一隊隊的巡曳在狹窄的牆頭上,一絲不苟而依舊戒備森嚴。
「真是凍殺人了。。」
老軍頭鄧坊好容易抖乾淨身上飄落的雪花,像是泄憤一般的重重咬了一口,舀在鐵皮飯盒裡的大塊帶皮肉。
油汪汪有韌勁十足的滋味,已及濃重咸辛的調味刺激,頓時讓他從巡哨換下來的肢體僵直與遍體寒顫中,振奮和精神起來
因為當地的藩主,相當識相的讓人給送來幾百口口豬羊,還有同樣數量的騾馬牛驢等大牲口。
因此,軍中的火廚們也卯足了氣力,用現殺的豬羊就地做出了好些葷味十足的大菜,他們這些遠道而來的軍士們,也得以吃到登岸之後的第一頓像樣的飯食。

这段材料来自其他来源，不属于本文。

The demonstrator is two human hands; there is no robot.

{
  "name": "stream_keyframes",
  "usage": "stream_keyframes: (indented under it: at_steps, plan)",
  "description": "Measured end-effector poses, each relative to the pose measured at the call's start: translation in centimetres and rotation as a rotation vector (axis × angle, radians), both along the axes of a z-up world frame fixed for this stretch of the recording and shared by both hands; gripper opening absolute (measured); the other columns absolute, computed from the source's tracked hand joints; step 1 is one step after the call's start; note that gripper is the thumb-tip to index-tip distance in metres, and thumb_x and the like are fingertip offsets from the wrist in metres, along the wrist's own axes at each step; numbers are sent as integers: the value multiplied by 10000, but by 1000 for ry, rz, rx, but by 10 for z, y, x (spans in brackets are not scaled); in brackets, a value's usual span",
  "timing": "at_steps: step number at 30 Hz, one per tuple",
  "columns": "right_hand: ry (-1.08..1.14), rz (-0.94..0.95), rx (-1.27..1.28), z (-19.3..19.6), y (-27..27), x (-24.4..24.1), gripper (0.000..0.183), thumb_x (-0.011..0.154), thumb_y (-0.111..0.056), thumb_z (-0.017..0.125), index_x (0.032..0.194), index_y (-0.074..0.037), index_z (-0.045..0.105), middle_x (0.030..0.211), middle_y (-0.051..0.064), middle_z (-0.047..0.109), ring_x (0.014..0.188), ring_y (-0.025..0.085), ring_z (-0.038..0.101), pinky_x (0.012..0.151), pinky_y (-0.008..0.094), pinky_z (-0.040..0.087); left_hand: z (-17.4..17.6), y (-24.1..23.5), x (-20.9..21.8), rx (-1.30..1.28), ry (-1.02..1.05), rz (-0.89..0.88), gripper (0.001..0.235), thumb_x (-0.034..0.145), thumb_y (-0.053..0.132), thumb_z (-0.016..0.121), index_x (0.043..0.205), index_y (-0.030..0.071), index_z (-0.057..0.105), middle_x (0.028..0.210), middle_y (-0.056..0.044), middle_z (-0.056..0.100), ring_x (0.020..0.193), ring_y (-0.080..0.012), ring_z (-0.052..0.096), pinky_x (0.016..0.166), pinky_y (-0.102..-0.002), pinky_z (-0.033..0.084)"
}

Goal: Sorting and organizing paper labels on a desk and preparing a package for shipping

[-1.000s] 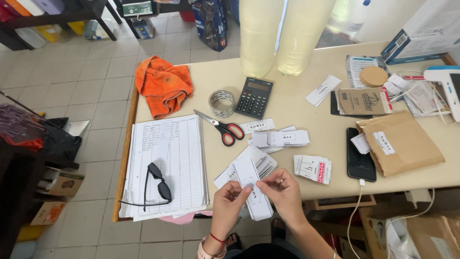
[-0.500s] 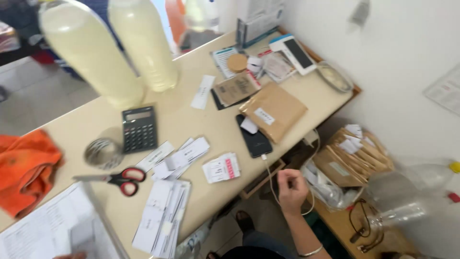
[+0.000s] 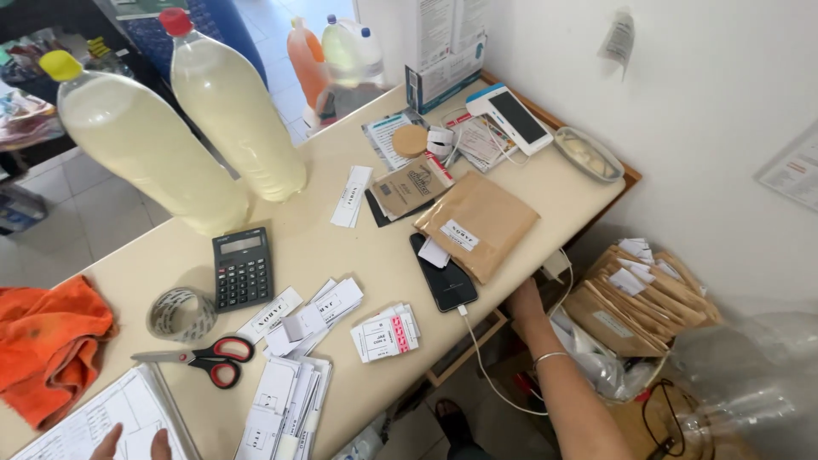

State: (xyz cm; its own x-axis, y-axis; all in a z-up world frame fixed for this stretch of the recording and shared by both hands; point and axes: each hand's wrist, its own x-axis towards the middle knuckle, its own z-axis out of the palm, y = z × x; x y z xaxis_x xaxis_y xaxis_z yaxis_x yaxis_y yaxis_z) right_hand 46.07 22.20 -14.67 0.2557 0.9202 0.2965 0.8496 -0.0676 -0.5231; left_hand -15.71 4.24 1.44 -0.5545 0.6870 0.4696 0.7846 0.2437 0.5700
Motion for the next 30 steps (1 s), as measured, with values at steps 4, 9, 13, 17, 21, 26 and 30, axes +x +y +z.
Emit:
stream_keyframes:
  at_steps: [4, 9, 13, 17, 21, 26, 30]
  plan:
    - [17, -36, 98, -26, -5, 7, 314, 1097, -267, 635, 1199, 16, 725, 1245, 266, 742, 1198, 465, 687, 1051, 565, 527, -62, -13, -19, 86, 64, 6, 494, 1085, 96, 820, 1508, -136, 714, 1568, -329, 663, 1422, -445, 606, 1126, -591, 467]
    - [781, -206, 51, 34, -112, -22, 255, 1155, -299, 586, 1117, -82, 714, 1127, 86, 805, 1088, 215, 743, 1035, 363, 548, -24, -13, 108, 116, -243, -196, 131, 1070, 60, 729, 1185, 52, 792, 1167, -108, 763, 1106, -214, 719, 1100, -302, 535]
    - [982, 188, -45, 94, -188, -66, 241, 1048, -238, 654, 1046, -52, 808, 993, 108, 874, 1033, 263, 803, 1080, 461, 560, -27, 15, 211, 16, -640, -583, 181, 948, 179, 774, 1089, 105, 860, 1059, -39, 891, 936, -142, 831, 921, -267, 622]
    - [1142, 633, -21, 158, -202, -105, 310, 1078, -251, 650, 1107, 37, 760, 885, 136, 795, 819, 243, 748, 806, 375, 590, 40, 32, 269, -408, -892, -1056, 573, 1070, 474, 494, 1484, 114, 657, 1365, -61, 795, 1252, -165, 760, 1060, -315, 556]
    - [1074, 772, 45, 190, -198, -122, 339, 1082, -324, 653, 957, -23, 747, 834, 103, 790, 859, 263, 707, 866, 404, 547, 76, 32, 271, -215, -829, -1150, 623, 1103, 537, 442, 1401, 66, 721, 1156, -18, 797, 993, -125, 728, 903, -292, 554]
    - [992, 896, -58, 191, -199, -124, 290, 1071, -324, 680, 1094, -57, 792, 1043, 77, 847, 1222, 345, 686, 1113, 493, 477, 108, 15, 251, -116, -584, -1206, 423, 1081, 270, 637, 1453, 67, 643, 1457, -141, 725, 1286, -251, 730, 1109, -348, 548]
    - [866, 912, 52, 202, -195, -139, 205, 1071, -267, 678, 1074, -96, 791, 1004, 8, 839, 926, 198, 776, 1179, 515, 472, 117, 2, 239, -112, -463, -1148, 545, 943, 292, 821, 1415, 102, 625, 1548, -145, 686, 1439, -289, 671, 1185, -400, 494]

辣炒雜碎,醬汁燉肉,還有現做的新鮮血豆腐和筋骨湯頭,可謂是人人有份,好好的朵頤了一頓。
而作為巡哨的加餐,切片的罐頭血腸被放在爐火上炙烤,上頓留下來的玉米雜糧貼餅,也正掛在爐壁里熱乎乎的冒出穀物香氣,
每人還有一大勺子,還有當地人最常見的酸辣鹽菜,雖然一團灰白髮黑的賣相不怎麼樣,但用滾水一衝就是一大壺現湯,在這冬日裡科比他隨身攜帶的大醬和豆豉干,更清爽利落的多。
作為飯尾消食解膩的果蔬,則是一筐任人隨便拿的窖藏蘿蔔,雖然因為放得久了,表皮自有些發皺,而肉質也變得有些疏鬆發綿,但是蘿蔔芯里清甜薇辛的汁水,在這難得見過綠色的冬日裡,可謂是相當珍貴的體驗和受用了。
而作為鄧坊,也可以稍稍的鬆一口氣,而放下心來了。
事實上,作為昔年一同共過患難的經歷,見多了人心險惡的他,並不覺得是一種自持的資本和淵源,而是某種引而不發的隱憂和心理負擔。
因此,他在被留用之後就一直低調內斂的行事,決口不提當年的事情,也從不提自己這個任職的背後淵源,兢兢業業的服從命令和值守勤務,寧願毫無特色和主見的泯然於大眾,也絕不肯輕易犯錯和授人以柄。
他可是親眼見過一些軍中資深的老人,就是因為不知如何處理與親熟上官的關係,或是在地位不等對等的昔日舊識,也不知收斂和過於張揚,而莫名其妙丟了性命,或是被找藉口處置發落了。
但既然對方一直表現的不以為意,且讓他參加了這親領的渡海之徵,那也意味著自己多少還有用處,而不用擔心被某種理由和口實,給隨便處置了。